Prove that if p, q, r and s are odd integers, then the equation x^10 + px^9 - qx^7 + rx^4 - s = 0 has no integer roots.
To prove that the equation x^10 + px^9 - qx^7 + rx^4 - s = 0 has no integer roots when p, q, r, and s are odd integers, we can use the technique of contradiction.
First, let's assume that there exists an integer root, let's say x = n, where n is an integer.
Substituting x = n into the equation, we get:
n^10 + pn^9 - qn^7 + rn^4 - s = 0
Now, let's analyze the separate terms in this equation:
1. n^10: The power of n is even, so n^10 will always be a positive integer.

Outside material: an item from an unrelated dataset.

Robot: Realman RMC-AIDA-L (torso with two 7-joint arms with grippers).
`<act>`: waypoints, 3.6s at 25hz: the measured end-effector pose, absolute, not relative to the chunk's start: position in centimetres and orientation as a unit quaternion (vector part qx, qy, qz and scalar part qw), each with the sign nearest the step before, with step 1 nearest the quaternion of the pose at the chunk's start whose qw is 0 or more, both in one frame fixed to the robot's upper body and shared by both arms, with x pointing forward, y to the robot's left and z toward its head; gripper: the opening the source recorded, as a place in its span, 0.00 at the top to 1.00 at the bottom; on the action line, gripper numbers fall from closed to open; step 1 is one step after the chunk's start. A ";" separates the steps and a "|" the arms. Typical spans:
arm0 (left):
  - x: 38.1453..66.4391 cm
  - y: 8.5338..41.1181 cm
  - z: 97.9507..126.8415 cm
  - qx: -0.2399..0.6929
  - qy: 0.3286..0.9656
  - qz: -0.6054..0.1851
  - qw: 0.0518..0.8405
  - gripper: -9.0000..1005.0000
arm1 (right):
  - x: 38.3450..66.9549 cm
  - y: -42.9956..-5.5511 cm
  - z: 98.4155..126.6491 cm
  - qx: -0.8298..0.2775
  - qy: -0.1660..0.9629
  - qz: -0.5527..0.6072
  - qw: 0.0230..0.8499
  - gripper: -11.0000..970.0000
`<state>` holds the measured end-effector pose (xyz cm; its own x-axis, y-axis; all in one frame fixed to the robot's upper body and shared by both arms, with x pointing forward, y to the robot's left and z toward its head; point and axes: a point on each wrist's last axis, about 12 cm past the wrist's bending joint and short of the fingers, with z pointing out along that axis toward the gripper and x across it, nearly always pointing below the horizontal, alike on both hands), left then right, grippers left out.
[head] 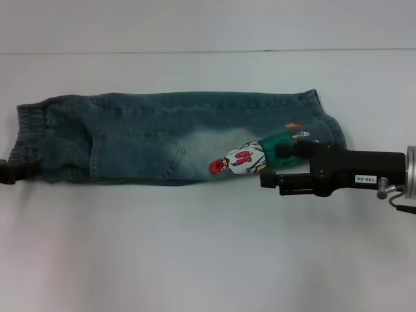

2. pn^9: Since p is an odd integer, pn^9 will have the same parity as n^9, meaning it will also be odd.
3. -qn^7: Similarly, since q is an odd integer, qn^7 will have the same parity as n^7, making it odd as well.
4. rn^4: Since r is odd, rn^4 will have the same parity as n^4, so it can be either even or odd depending on the value of n.
5. -s: Since s is odd, -s will be an odd number.
Now, let's consider the sum of these terms:
n^10 + pn^9 - qn^7 + rn^4 - s = 0
We can see that this sum will always be an odd number, given the parities of each term. However, for the left-hand side to equal zero, the sum must be an even number. This is a contradiction because we have assumed that there exists an integer value, n, that satisfies the equation.
Therefore, our initial assumption is false, and the equation x^10 + px^9 - qx^7 + rx^4 - s = 0 has no integer roots when p, q, r, and s are odd integers.